MLSecOps responsibilities span across multiple roles involved in the AI/ML development life cycle. As all ML begins with data, data engineers play an important role in ensuring security through data governance. In the first phase of the life cycle, data engineers validate the integrity of training data. This validation step is especially critical given training data is often pulled from open-source or third-party data providers.14 During the later inference phase, data engineers employ detection and classification techniques to identify potential adversarial inputs and protect model integrity. Data scientists build security into the models by design. As part of the development process, they employ privacy-enhancing techniques such as differential privacy, a mathematical method for ensuring individual data points cannot be extracted from a data set. The role of data scientists also extends into the inference phase as they examine model outputs to detect vulnerabilities. For example, a data scientist may examine a model explainability plot, or a visual representation of model performance, to better understand the model’s underlying mechanisms and thus potential security vulnerabilities regarding how it handles edge cases. ML engineers further secure the life cycle through use of encryption techniques to protect data integrity throughout as well as validating the security of software and hardware components used during both the training and inference phases. Business analysts also have a role to play by setting strong policies around data and model protection, ensuring sourcing hardware from preapproved manufacturers. Further, to minimize leakage of sensitive data and proprietary ML models, they monitor externally published information to protect against reconnaissance efforts intend on informing model attacks. Throughout the life cycle, analysts consider vulnerabilities within the process that could be addressed through technical or nontechnical solutions and apply risk-quantification and benchmarking practices.

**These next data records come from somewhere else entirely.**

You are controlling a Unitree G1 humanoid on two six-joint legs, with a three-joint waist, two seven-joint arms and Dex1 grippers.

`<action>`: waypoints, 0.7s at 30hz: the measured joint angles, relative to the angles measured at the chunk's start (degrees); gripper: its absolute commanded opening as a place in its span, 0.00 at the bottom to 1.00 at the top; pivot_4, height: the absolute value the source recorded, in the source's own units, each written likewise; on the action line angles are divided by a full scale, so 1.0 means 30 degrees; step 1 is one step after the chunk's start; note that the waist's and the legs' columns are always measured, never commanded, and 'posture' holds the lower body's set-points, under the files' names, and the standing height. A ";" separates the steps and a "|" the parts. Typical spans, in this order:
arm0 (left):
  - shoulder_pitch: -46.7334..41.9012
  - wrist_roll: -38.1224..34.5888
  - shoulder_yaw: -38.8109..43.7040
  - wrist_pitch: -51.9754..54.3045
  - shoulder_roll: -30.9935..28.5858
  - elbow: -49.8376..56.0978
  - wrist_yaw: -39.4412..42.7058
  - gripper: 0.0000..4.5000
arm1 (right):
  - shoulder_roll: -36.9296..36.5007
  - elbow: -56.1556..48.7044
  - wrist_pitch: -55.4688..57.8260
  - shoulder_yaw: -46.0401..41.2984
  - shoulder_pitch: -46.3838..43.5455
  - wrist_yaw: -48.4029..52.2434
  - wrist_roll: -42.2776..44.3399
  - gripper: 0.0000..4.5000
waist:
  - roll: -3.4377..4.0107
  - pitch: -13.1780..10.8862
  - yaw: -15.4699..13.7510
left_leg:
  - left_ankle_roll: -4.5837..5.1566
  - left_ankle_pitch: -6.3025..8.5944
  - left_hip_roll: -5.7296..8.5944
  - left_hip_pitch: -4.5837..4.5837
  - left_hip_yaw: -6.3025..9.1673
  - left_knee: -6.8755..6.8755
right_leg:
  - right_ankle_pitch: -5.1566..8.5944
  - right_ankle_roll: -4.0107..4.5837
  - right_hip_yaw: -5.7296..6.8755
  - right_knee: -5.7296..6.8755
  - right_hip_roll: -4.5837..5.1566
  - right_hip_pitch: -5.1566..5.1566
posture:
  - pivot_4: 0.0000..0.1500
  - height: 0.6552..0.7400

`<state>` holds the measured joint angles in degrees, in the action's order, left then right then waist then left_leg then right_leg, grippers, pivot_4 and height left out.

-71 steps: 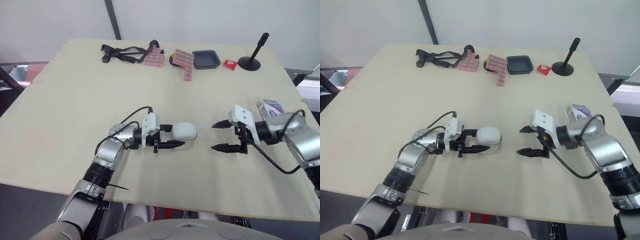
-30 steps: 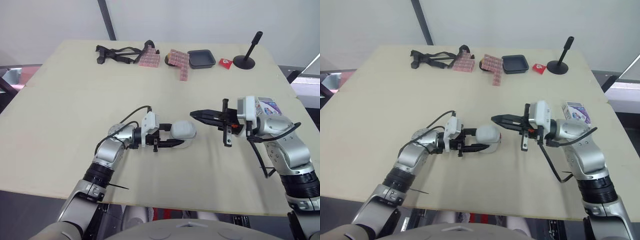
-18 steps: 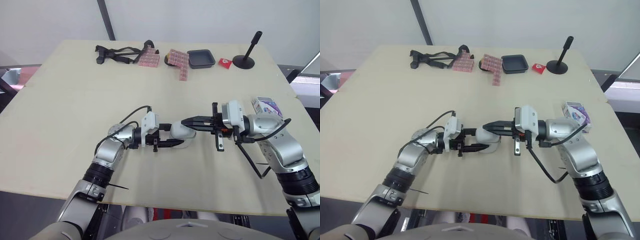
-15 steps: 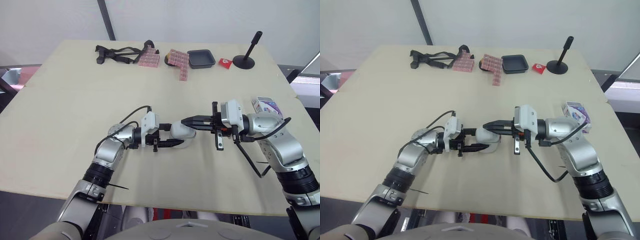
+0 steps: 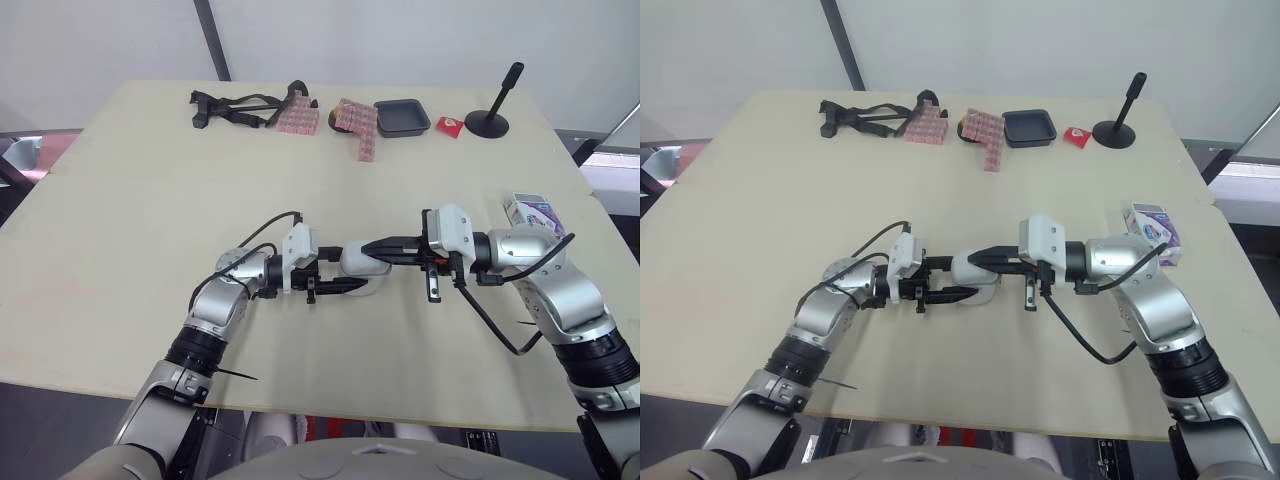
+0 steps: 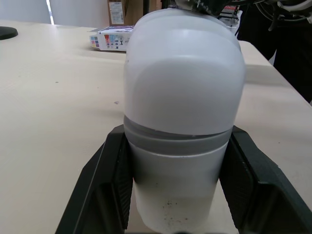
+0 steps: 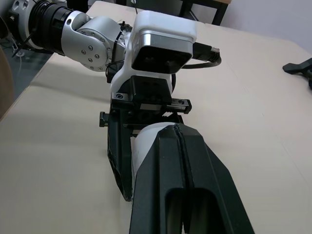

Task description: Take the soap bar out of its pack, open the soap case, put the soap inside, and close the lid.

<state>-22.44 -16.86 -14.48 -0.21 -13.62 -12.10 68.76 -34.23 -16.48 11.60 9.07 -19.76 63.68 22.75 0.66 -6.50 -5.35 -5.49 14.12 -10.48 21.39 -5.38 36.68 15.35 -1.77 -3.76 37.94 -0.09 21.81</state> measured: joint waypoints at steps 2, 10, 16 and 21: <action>0.0011 0.0000 0.0001 0.0008 0.0000 0.0014 -0.0011 0.43 | -0.0046 0.0009 -0.0013 0.0000 -0.0001 0.0000 -0.0002 0.00 | 0.0000 0.0000 0.0008 | 0.0000 0.0000 0.0000 -0.0002 -0.0001 0.0000 | 0.0000 0.0000 0.0000 0.0001 0.0000 -0.0002 | 1.00 1.00; 0.0013 0.0000 0.0007 0.0080 -0.0002 0.0019 -0.0060 0.43 | -0.0085 0.0115 0.0007 0.0067 -0.0013 -0.0200 -0.0090 0.00 | 0.0000 0.0000 0.0031 | -0.0001 0.0000 0.0000 -0.0011 -0.0002 0.0000 | 0.0000 0.0000 -0.0001 -0.0001 0.0001 -0.0013 | 1.00 1.00; 0.0061 0.0002 0.0029 0.0220 -0.0047 0.0031 -0.0141 0.43 | -0.0079 0.0369 -0.0073 0.0297 -0.0125 -0.0428 -0.0350 0.00 | -0.0001 0.0001 0.0176 | -0.0003 -0.0001 -0.0001 -0.0105 0.0000 -0.0039 | 0.0000 0.0000 0.0012 -0.0115 0.0012 -0.0117 | 1.00 1.00; 0.0138 0.0011 0.0032 0.0312 -0.0109 0.0053 -0.0154 0.43 | -0.0061 0.0636 -0.0078 0.0449 -0.0148 -0.0622 -0.0417 0.00 | -0.0001 0.0002 0.0279 | -0.0011 -0.0005 0.0002 -0.0269 0.0001 -0.0170 | 0.0001 0.0001 0.0028 -0.0232 0.0021 -0.0303 | 1.00 1.00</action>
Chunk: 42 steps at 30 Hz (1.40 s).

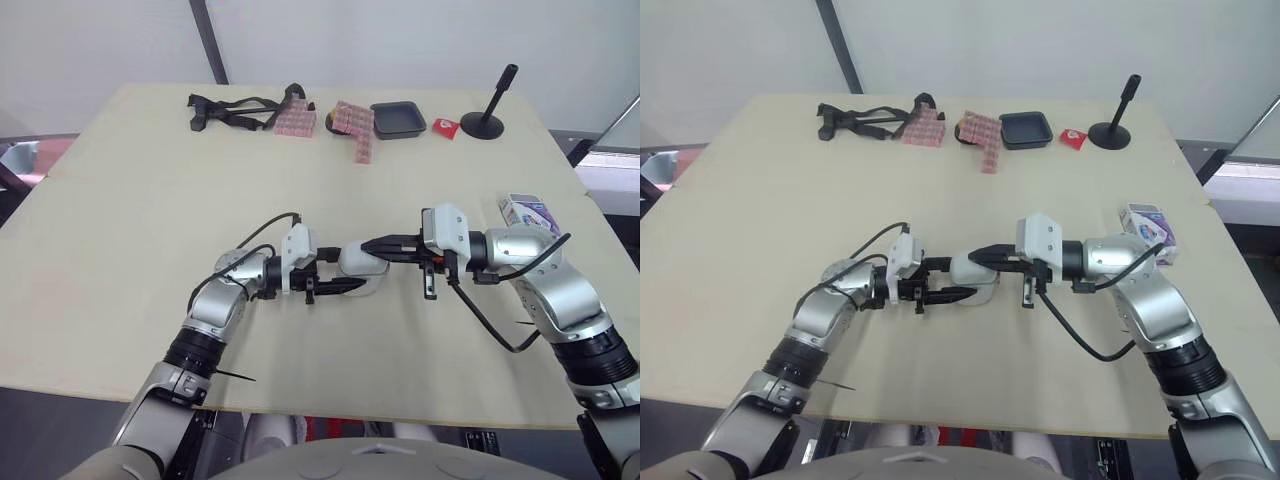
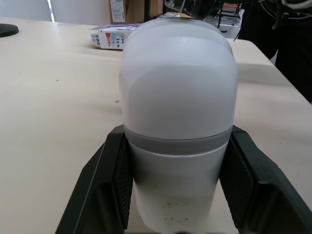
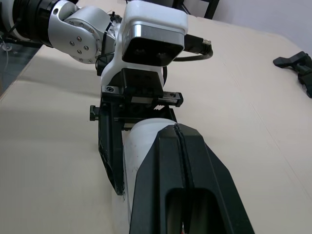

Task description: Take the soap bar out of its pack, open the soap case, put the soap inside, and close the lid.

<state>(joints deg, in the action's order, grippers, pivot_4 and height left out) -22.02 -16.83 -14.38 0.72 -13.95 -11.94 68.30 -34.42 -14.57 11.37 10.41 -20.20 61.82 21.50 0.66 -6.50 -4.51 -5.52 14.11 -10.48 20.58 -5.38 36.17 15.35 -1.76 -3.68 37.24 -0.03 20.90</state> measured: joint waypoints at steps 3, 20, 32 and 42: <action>0.0003 0.0000 0.0000 0.0032 -0.0006 0.0000 -0.0002 0.43 | 0.0000 0.0053 0.0001 0.0125 0.0004 -0.0059 -0.0001 0.00 | 0.0000 0.0000 0.0017 | 0.0000 0.0000 0.0000 -0.0020 0.0000 -0.0013 | 0.0000 0.0000 0.0002 -0.0023 0.0001 -0.0032 | 1.00 1.00; 0.0251 0.0015 -0.0027 0.0036 -0.0044 0.0555 -0.0063 0.43 | 0.0219 0.2258 -0.0185 -0.0997 0.0349 -0.0396 0.0312 0.00 | 0.0004 -0.0022 0.0038 | -0.0015 -0.0009 0.0012 -0.0047 0.0007 -0.0108 | 0.0000 0.0000 0.0032 -0.0143 0.0011 -0.0095 | 1.00 1.00; 0.0611 -0.0023 0.0070 0.0176 -0.0302 0.1172 -0.0229 0.43 | -0.0309 0.2050 -0.1996 -0.4009 0.3712 0.1975 0.2325 0.77 | 0.0027 -0.0036 -0.0145 | 0.0003 0.0015 0.0004 0.0062 0.0040 -0.0138 | -0.0002 -0.0004 0.0111 -0.0205 0.0010 -0.0068 | 1.00 1.00; 0.0697 -0.2590 0.0657 0.6882 -0.1008 0.3341 -0.1721 0.43 | -0.0477 0.2063 -0.3767 -0.4063 0.4728 0.2678 0.2285 1.00 | 0.0027 -0.0036 0.0009 | 0.0000 0.0011 0.0004 0.0053 0.0039 -0.0138 | -0.0002 -0.0003 0.0114 -0.0194 0.0012 -0.0065 | 1.00 1.00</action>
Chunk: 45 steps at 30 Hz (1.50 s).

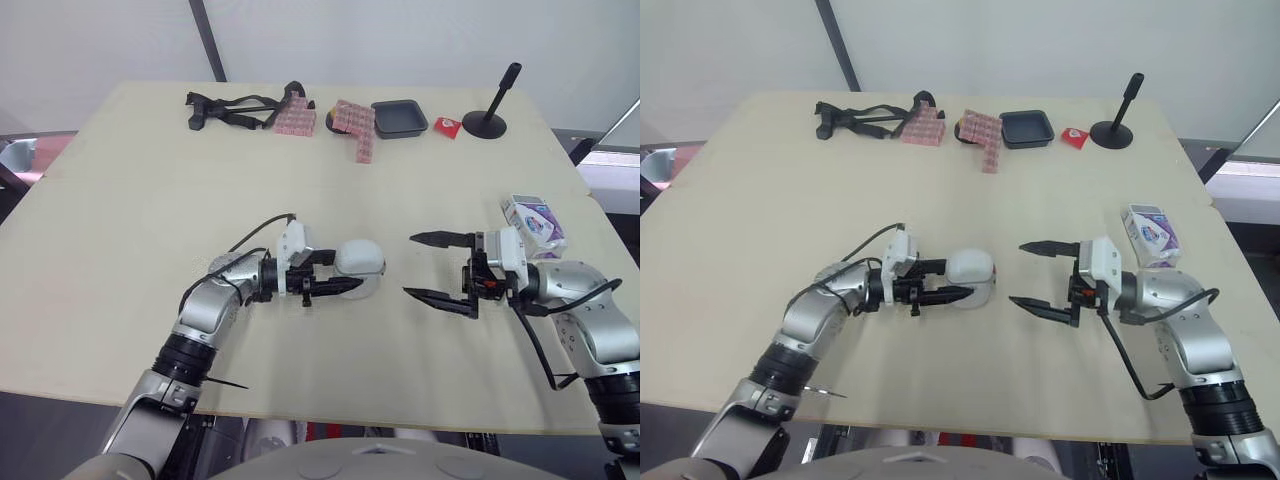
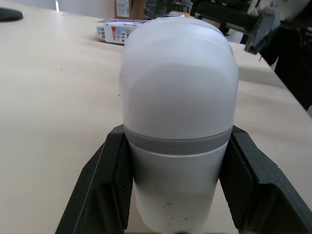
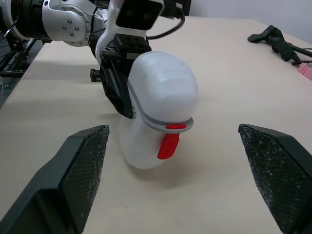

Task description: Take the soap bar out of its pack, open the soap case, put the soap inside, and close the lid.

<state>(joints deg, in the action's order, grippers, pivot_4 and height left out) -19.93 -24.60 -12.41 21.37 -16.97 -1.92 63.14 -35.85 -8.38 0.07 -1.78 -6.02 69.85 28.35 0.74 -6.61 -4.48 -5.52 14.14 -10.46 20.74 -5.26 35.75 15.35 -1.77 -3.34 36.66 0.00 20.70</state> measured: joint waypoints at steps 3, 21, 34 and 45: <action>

Set security standards and bring in the specialists
As part of model governance, organizations should develop and maintain a counter–adversarial AI framework. Dependent on the type of ML systems and applications an organization uses, different levels of defense and privacy thresholds may be warranted. Organizations can start with an assessment of AI projects, identifying those that involve critical systems and data and base recommendations on quantitative evidence. Currently, much of the evidence available about AI threats is based on academic metrics that are not always relevant in actual operations. Organizations should invent ways to measure both the vulnerability and the potential impact of adversaries attacking real-world systems.
Chief security officers, chief data officers, and other C-suite executives focused on AI should be proactive to ensure their organizations are using leading technologies in a rapidly evolving field. This includes understanding and evaluating the ecosystem for adversarial AI solutions when budgeting for investments. Although a small portion of funding is going toward AI/ML security research and infrastructure development, many private companies, academia, and governments are developing and investing in solutions to combat adversarial AI attacks. Academia and big tech lead the way in maintaining open-source libraries as well as through the publication of threat databases.
For example, in academia, researchers at Johns Hopkins University developed a set of tools called TrojAI to help test the robustness of ML models and protect them from trojan attacks. These tools generate data sets and models with trojans to test ML models quickly and at scale.15 In MIT’s Computer Science and Artificial Intelligence Laboratory, researchers developed a tool called TextFooler that uses adversarial text to test robustness of natural language models.16 Other popular open source frameworks—such as the Adversarial Threat Landscape for AI Systems (ATLAS), developed by MITRE with support from Microsoft and a broad coalition of private sector companies—use real-world examples to catalog possible attacks and corresponding defenses across multiple industry verticals.17
As the landscape of both adversarial attacks and defenses is rapidly evolving, organizations should invest in AI red teaming. Originating in the cybersecurity field, a "red team" (or "ethical hacker”) works to expose vulnerabilities with the objective of making a system stronger. These teams should operate independently to assure an objective review as a red team must be able to keep sensitive data secure, while being transparent about identifying risks. “Red teaming” is new to AI but can be traced back to stress testing exercises completed by the Department of Defense back in the 1960s largely for cybersecurity. Now, many large tech companies employ AI red teams to look for AI security vulnerabilities (figure 4).
The composition of a red team will depend on the needs of the organization. It may consist of software developers and data scientists or those more focused on human factors or insider threats. If an organization uses multiple models trained on datasets with the same distribution (often the case for large computer vision or language models), an adversarial AI specialist would be able to identify vulnerabilities to highly transferable attacks. However, with unique tabular data (rows and columns), launching a successful attack would require more brute force trial-and-error and would not require an expert.